Ayende @ Rahien

Oren Eini aka Ayende Rahien CEO of Hibernating Rhinos LTD, which develops RavenDB, a NoSQL Open Source Document Database.

You can reach me by:

oren@ravendb.net

+972 52-548-6969

Posts: 6,927 | Comments: 49,413

filter by tags archive
time to read 2 min | 315 words

Continuing to shadow Davy’s series about building your own DAL, this post is about the Executing Custom Queries.

The post does a good job of showing how you can create a good API on top of what is pretty much raw SQL. If you do have to create your own DAL, or need to use SQL frequently, please use something like that rater than using ADO.Net directly.

ADO.Net is not a data access library, it is the building blocks you use to build a data access library.
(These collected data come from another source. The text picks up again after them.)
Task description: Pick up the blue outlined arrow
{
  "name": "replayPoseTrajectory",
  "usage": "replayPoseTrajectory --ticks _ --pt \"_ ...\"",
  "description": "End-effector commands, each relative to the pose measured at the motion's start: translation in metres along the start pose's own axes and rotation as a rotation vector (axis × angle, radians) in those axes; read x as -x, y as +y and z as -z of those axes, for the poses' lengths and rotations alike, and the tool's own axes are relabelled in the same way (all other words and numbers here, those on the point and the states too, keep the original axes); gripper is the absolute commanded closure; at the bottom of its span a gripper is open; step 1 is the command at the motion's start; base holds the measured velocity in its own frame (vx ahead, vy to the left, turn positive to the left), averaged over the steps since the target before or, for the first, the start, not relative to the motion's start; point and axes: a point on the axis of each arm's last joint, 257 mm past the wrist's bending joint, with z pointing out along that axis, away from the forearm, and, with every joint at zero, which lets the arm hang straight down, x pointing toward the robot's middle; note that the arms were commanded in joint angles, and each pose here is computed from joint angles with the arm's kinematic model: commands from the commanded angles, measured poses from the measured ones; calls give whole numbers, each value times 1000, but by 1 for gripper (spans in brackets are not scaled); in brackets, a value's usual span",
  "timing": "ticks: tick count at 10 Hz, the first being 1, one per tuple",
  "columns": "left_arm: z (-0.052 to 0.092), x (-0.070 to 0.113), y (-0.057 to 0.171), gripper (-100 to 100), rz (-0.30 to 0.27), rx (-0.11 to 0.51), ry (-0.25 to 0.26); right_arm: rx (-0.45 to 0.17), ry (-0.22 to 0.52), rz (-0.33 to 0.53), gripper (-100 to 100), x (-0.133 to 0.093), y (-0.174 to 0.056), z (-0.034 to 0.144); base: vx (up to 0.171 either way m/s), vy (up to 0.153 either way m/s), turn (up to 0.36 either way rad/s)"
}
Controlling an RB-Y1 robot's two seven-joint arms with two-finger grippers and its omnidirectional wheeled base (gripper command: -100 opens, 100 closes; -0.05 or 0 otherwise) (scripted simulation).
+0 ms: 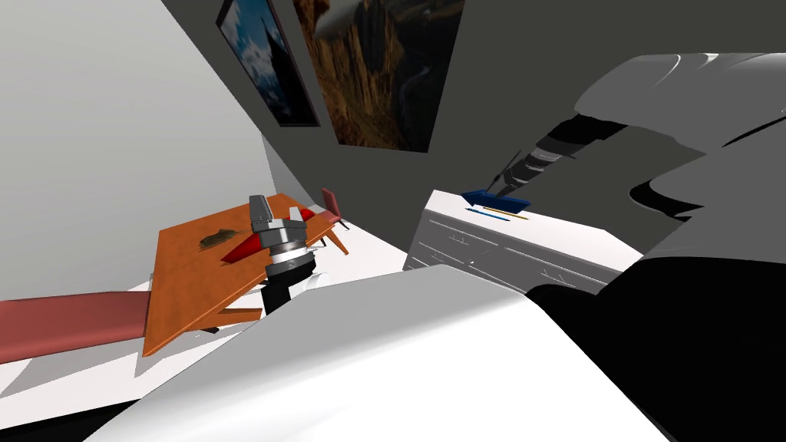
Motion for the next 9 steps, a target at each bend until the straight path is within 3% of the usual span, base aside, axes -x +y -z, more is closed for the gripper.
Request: replayPoseTrajectory --ticks 1,2,4,5,6,9 --pt "0 0 0 0 0 0 0 50 46 9 -100 -2 10 -4 1 -13 58" --pt "0 0 0 0 0 0 0 76 66 12 -100 -3 15 -5 6 -19 40" --pt "0 0 0 0 0 0 0 66 58 9 -100 -3 13 -4 -1 -2 7" --pt "0 0 0 0 0 0 0 70 60 10 0 -3 14 -4 0 0 0" --pt "0 0 0 0 0 0 0 59 55 2 -100 -12 11 -11 -21 11 48" --pt "0 0 0 0 0 0 0 55 54 -2 -100 -18 10 -14 -35 19 23"
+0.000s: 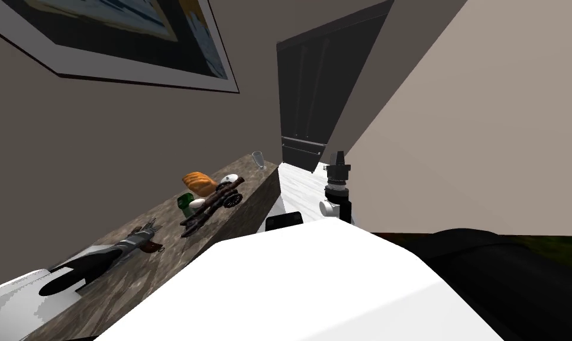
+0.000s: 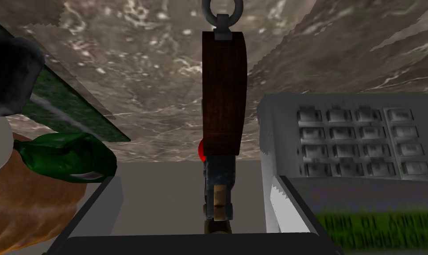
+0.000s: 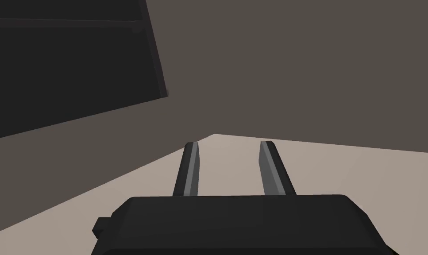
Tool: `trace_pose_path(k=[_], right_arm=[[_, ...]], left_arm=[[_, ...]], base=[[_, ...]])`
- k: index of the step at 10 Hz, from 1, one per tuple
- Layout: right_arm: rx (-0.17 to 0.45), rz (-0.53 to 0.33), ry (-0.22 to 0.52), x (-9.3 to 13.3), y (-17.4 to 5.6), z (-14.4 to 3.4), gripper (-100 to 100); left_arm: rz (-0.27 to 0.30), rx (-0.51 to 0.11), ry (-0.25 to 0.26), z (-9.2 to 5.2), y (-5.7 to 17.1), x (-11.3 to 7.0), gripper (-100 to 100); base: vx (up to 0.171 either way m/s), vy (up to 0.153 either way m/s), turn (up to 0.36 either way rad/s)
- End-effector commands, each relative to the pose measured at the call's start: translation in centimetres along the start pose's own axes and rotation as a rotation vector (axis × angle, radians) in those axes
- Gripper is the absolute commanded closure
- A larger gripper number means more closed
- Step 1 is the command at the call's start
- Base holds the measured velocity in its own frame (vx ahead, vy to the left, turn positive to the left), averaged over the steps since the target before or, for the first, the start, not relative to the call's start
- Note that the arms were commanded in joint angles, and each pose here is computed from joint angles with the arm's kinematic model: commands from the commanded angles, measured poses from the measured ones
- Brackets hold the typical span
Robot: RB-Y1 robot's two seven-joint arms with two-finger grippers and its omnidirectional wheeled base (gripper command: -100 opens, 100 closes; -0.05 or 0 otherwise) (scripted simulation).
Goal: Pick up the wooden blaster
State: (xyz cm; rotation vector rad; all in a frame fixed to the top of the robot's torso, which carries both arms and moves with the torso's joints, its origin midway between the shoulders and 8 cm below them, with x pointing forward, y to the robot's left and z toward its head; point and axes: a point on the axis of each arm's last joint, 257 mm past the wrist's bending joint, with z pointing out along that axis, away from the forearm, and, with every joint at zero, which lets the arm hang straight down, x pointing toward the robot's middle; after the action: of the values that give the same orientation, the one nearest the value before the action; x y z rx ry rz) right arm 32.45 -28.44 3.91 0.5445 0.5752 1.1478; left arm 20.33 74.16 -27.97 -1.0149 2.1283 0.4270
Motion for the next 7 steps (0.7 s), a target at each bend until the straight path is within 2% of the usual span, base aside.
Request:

A few comments on queries in NHibernate. NHibernate uses a more complex model for queries, obviously. We have a set of abstractions between the query and generated SQL, because we are supporting several query options and a lot more mapping options. But while a large amount of effort goes into translating the user desires to SQL, there is an almost equivalent amount of work going into hydrating the queries. Davy’s support only a very flat model, but with NHibernate, you can specify eager load options, custom DTOs or just plain value queries.

In order to handle those scenarios, NHibernate tracks the intent behind each column, and know whatever a column set represent an entity an association, a collection or a value. That goes through a fairly complex process that I’ll not describe here, but once the first stage hydration process is done, NHibernate has a second stage available. This is why you can write queries such as “select new CustomerHealthIndicator(c.Age,c.SickDays.size()) from Customer c”.

The first stage is recognizing that we aren’t loading an entity (just fields of an entity), the second is passing them to the CustomerHealthIndicator constructor. You can actually take advantage of the second stage yourself, it is called Result Transformer, and you can provide you own and set it a query using SetResultTransformer(…);

time to read 2 min | 260 words

Continuing to shadow Davy’s series about building your own DAL, this post is about the Lazy Loading. Davy support lazy loading is something that I had great fun reading, it is simple, elegant and beautiful to read.

I don’t have much to say about the actual implementation, NHibernate does things in much the same way (we can quibble about minor details such as who holds the identifier and other stuff, but they aren’t really important). A major difference between Davy’s lazy loading approach and NHibernate’s is that Davy doesn’t support inheritance. Inheritance and lazy loading plays some nasty games with NHibernate implementation of lazy loaded entities.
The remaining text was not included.